Transcription
ASTLEY’S AMPHITHEATRE.
This popular place of entertainment opened yesterday evening for the usual summer season, under the management of Messrs. Ducrow and West, jun., and, judging from the applause which attended the novelties presented by those fortunate careers for the public, the season at its termination will prove to have been a most prosperous one to the lessees. The novelty prepared for the holyday folks was announced “as a new grand, equestrian, historical, military romance, founded on the Crimean war of independence, entitled The Conqueror’s Steed, or the Prophet of the Caucasus. To attempt to describe the plot would, especially on an Easter Monday night, be almost impossible, and suffice it therefore to say that the piece formed the vehicle for some splendid dramatic tableaux, gorgeous processions, spirit-stirring scenes by flood and field, and some admirably executed and highly effective scenery.
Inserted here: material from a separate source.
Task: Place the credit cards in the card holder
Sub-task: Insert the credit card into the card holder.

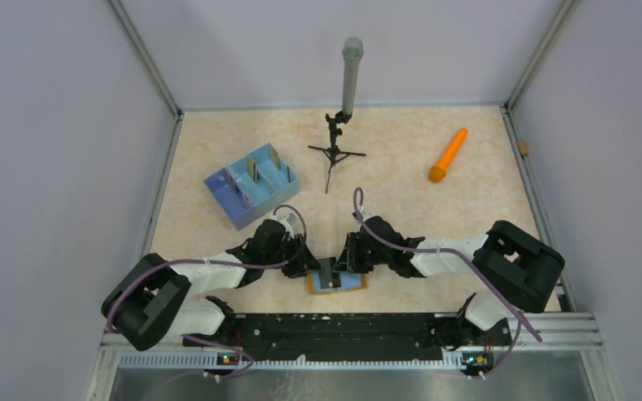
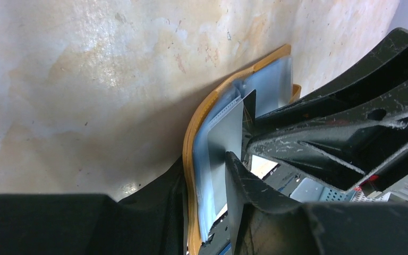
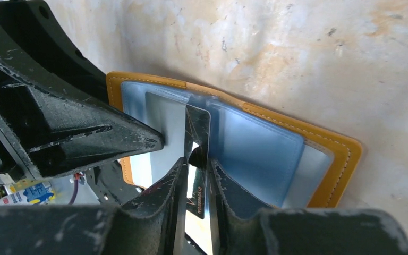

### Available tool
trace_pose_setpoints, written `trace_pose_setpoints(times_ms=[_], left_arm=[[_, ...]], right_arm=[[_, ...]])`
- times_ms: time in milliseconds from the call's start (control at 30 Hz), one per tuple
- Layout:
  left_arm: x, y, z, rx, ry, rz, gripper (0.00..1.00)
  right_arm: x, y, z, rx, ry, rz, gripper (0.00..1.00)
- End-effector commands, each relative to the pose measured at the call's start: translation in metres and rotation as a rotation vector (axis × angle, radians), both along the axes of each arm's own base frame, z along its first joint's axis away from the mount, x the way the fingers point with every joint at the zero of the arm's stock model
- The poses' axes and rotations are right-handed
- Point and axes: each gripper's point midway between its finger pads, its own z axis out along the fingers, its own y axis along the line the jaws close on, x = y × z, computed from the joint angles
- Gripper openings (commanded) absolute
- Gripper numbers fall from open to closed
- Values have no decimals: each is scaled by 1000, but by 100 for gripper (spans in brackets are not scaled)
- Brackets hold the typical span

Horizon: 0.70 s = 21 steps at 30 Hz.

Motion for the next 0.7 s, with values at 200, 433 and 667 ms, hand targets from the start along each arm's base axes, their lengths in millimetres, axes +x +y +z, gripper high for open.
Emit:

The spectacle was got up and put upon the stage with all that attention which has acquired for Mr. Ducrow so much well-deserved celebrity, and was rapturously applauded at the fall of the curtain by a good-tempered and tolerably quiet audience. The scenes in the circle followed, and reintroduced all the old established favourites to the visitors of the house, including Mr. Stickney, Mr. Hicken, “Le petit Ducrow,” and the never-to-be-forgotten master of the ring, Mr. Widdicomb. A Mademoiselle Lee made a debut as the sylph, and went through with great skill some pleasing feats of horsemanship, while the flexible Felix Carlo and his pupil made their first appearances and performed some astounding tricks in tumbling and posturing. Both these artistes were loudly and most deservedly applauded. The evening’s entertainments concluded at a seasonable hour with an afterpiece called The Beggar and the Soldier; or the Thieves of Dijon, which we fancy, under a different title, we have before, seen enacted. Be that as it may, it met the approbation of the majority of the audience, who from first to last seemed to relish the bill of fare which was presented them.